Goodlad likens the role of ethics in data science to the necessity of the Hippocratic Oath in medicine. “Most professions have a guiding ethos, but this is a new idea in data science,” she says. “Besides educating everyone to be aware of the technology and what it’s good at and isn’t, we need to teach those in the field what it means to be an ethical scientist.” That’s when the technology can be used in a way that benefits everyone.
Kristin Dana is a professor at Rutgers School of Engineering who researches the growing presence of artificial intelligence as it relates to robotics, which she sees as a positive force in society. In 2020, the National Science Foundation gave Dana and an interdisciplinary Rutgers team a $3 million grant for a five-year project titled Socially Cognizant Robotics for a Technology Enhanced Society. It will evaluate robotics not only for their performance efficiencies such as speed and accuracy but also for their applications in the real world.
“We are at a point where robotics may soon be part of everyday life and work,” says Dana, “but we want robots to be developed in a way that they can adapt to human needs and desires, rather than the other way around.”
Marrying regulation and education
The role of regulation is important, too—a topic that Thakuriah is passionate about. “In this country, we have left the governance of bottom-line outcomes regarding health and the economy to people like Mark Zuckerberg,” she says.
Roberts, who cites regulations in the European Union that require decisions made by algorithms to be explainable, interpretable, and transparent, agrees. “There is room,” he says, “for regulation and societal decision-making with AI.”
Transparency is possible only with the right kind of education. “These algorithms can’t be hidden in a black box; they need to be made available to people who want to see what they are,” he says. “That means training people to make sure they document them in understandable language.”
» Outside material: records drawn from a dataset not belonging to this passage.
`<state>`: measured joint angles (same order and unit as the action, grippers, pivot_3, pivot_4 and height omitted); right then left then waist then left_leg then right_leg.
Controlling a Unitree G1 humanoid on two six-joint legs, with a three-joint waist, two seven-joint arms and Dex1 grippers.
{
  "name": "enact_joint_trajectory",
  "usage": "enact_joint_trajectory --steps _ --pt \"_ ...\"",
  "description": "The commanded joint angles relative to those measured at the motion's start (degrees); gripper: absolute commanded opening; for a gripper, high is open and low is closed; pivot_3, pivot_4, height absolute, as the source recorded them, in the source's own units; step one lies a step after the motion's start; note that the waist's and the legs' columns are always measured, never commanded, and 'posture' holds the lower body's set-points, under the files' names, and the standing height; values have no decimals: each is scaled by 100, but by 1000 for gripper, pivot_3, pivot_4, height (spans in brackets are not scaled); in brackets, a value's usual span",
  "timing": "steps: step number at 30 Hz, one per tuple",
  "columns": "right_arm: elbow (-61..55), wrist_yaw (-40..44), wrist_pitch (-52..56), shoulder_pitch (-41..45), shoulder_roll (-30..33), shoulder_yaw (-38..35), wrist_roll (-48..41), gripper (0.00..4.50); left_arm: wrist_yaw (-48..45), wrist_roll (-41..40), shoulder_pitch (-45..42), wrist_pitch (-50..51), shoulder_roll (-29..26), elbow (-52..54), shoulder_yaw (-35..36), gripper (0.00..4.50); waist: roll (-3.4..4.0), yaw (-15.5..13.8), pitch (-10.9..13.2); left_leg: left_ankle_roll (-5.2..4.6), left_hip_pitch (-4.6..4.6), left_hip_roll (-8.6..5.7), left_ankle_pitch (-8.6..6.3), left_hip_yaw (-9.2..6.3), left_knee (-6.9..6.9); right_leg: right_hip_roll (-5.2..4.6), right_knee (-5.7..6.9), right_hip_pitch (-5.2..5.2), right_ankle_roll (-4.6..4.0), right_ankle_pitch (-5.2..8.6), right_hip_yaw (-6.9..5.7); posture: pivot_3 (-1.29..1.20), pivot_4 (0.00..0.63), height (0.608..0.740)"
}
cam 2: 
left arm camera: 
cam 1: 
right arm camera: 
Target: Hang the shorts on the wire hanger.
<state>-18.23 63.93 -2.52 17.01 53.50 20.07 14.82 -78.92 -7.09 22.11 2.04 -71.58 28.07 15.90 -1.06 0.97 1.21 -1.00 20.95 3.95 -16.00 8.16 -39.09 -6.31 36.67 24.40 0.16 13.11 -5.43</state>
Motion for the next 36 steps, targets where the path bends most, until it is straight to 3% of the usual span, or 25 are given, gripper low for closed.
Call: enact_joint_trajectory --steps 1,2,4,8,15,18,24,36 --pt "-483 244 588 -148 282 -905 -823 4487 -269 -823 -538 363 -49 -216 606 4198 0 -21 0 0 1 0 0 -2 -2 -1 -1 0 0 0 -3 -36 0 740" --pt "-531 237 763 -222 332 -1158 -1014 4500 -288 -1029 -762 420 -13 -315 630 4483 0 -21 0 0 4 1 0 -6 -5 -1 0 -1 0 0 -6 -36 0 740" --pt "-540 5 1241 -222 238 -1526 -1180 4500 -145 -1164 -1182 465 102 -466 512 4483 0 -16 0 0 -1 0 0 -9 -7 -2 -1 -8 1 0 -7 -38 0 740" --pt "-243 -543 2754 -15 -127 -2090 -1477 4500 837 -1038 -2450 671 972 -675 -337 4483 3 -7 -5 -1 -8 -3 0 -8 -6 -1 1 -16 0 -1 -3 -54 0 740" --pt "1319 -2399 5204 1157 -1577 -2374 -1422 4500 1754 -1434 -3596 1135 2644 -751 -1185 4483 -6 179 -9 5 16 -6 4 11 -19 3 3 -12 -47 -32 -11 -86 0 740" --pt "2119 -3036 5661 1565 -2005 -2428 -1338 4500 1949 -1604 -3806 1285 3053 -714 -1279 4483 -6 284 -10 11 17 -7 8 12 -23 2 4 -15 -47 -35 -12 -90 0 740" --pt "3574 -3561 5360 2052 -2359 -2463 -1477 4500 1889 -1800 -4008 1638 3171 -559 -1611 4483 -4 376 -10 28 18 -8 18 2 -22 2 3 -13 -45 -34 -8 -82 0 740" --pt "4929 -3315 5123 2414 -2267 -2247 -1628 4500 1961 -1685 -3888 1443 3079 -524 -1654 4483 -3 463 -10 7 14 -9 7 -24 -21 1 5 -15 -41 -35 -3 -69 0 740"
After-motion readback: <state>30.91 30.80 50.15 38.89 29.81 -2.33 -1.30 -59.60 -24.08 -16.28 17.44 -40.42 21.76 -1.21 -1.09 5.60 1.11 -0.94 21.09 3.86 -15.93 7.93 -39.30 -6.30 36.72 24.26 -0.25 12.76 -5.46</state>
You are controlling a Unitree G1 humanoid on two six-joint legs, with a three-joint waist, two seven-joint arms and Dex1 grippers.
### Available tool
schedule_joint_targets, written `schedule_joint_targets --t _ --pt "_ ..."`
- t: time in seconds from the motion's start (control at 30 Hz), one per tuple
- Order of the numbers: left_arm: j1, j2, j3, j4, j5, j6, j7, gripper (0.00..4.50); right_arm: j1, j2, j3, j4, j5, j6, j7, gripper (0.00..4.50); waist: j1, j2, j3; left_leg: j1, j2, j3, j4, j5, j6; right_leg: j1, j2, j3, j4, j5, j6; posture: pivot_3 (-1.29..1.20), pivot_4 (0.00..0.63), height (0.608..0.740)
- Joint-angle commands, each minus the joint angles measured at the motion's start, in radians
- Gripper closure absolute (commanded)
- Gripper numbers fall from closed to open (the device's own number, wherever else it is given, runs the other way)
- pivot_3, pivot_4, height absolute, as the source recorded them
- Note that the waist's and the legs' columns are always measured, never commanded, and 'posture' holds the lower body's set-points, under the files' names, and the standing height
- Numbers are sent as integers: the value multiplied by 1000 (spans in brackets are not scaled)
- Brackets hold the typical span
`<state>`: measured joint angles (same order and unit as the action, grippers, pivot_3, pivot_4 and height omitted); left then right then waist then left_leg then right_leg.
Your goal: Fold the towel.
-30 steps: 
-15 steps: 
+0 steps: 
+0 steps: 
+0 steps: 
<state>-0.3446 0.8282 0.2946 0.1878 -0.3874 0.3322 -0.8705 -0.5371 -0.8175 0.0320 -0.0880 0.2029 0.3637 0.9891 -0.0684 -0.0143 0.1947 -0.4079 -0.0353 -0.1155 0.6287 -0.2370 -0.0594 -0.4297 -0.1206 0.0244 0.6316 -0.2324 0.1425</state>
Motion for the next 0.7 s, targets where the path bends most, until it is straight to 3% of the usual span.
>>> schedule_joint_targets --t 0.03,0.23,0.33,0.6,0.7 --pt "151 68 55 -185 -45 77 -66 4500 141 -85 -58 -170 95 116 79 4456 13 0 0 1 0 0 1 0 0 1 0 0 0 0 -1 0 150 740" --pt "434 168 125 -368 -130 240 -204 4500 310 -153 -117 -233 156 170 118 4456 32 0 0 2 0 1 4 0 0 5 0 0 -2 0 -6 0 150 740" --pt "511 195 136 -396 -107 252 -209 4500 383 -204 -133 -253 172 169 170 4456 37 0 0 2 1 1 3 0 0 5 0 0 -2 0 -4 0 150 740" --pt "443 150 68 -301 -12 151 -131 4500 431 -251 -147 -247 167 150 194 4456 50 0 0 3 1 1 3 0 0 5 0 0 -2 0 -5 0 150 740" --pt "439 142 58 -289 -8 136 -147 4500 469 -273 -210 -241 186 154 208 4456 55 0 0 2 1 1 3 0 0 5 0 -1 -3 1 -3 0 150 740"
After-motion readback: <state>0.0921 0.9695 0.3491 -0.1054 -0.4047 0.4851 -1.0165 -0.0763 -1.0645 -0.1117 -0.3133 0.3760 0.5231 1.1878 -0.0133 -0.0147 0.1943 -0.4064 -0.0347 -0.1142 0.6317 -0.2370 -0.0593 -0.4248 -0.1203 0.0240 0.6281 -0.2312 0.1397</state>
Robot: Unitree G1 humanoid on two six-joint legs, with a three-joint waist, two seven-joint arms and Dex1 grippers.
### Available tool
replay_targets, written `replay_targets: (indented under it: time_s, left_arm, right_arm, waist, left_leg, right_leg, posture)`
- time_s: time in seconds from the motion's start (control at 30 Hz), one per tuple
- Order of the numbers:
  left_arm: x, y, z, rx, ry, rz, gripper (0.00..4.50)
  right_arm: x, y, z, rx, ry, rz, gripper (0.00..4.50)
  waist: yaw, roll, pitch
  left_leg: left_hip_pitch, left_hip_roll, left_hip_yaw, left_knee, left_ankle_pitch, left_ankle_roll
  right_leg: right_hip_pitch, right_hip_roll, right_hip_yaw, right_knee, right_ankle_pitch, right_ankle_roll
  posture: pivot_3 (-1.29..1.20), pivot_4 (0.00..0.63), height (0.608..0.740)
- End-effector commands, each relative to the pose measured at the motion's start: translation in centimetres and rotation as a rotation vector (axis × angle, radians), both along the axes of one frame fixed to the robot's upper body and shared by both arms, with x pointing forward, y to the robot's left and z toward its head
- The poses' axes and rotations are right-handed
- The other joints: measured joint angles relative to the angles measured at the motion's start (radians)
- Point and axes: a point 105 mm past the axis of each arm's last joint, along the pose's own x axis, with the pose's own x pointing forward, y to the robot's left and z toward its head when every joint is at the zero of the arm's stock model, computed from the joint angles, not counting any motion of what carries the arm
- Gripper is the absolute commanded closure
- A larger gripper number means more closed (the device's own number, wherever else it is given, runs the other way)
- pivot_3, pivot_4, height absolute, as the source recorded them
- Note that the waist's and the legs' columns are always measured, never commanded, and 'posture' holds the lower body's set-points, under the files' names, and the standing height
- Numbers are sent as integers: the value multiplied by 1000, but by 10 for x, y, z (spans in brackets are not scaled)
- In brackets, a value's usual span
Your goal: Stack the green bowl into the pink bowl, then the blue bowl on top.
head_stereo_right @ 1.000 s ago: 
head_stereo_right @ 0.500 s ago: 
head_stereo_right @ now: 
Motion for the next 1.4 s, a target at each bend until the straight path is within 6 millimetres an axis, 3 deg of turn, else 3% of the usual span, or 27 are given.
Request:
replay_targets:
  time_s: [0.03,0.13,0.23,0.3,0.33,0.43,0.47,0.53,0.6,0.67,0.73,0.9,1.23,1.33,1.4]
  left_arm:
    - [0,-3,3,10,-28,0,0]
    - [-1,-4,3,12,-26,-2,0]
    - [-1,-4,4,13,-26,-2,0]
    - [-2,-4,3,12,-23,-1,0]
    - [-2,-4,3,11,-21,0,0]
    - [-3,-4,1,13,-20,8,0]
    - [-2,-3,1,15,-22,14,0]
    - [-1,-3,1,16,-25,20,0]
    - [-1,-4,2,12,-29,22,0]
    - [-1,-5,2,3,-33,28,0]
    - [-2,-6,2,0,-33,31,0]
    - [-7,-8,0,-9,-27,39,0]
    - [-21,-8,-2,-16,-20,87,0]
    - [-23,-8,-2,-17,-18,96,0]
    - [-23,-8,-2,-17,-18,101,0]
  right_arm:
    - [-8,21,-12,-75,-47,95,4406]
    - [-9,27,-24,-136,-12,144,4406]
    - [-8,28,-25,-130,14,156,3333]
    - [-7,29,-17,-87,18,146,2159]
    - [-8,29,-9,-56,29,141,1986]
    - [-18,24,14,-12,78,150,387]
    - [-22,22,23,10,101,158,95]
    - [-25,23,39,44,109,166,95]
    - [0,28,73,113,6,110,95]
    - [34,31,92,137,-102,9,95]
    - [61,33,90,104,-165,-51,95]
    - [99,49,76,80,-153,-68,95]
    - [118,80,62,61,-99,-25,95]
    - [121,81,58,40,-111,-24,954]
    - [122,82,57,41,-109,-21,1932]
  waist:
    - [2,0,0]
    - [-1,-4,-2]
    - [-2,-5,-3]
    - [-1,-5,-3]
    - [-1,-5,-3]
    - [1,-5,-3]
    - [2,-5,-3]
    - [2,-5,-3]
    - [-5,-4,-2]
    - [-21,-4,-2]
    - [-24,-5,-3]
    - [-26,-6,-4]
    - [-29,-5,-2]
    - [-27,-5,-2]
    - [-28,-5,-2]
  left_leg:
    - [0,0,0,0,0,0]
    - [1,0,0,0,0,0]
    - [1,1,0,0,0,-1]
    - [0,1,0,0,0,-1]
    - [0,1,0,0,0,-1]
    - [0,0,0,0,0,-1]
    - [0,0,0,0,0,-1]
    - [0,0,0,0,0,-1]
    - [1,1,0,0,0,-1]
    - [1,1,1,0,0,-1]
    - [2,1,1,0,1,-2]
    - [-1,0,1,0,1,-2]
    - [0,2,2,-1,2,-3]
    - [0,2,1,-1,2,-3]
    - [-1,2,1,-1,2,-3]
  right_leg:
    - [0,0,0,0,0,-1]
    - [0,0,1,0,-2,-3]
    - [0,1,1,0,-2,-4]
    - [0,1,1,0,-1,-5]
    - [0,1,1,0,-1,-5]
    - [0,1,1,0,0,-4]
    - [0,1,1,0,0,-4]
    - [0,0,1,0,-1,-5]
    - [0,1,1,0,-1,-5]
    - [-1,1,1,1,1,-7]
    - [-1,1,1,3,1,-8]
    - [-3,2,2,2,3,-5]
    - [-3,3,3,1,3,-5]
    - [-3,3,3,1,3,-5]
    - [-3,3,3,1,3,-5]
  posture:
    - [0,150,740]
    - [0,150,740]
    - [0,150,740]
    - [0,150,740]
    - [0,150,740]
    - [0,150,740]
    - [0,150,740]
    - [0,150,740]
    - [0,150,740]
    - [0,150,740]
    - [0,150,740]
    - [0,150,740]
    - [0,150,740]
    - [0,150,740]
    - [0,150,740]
Ultimately, nobody wants to base our actions on judgments that come from data we don’t understand, whether a medical diagnosis or taxes owed. “AI can explore permutations to a depth and degree that humans are simply not capable of, allowing us to extend our intuition and see patterns we couldn’t possibly see ourselves,” says March. “But the flip side is that we see judgments made and we have no idea why. And if you see a judgment rendered that you don’t understand, and you can’t replicate it, how good is it really?”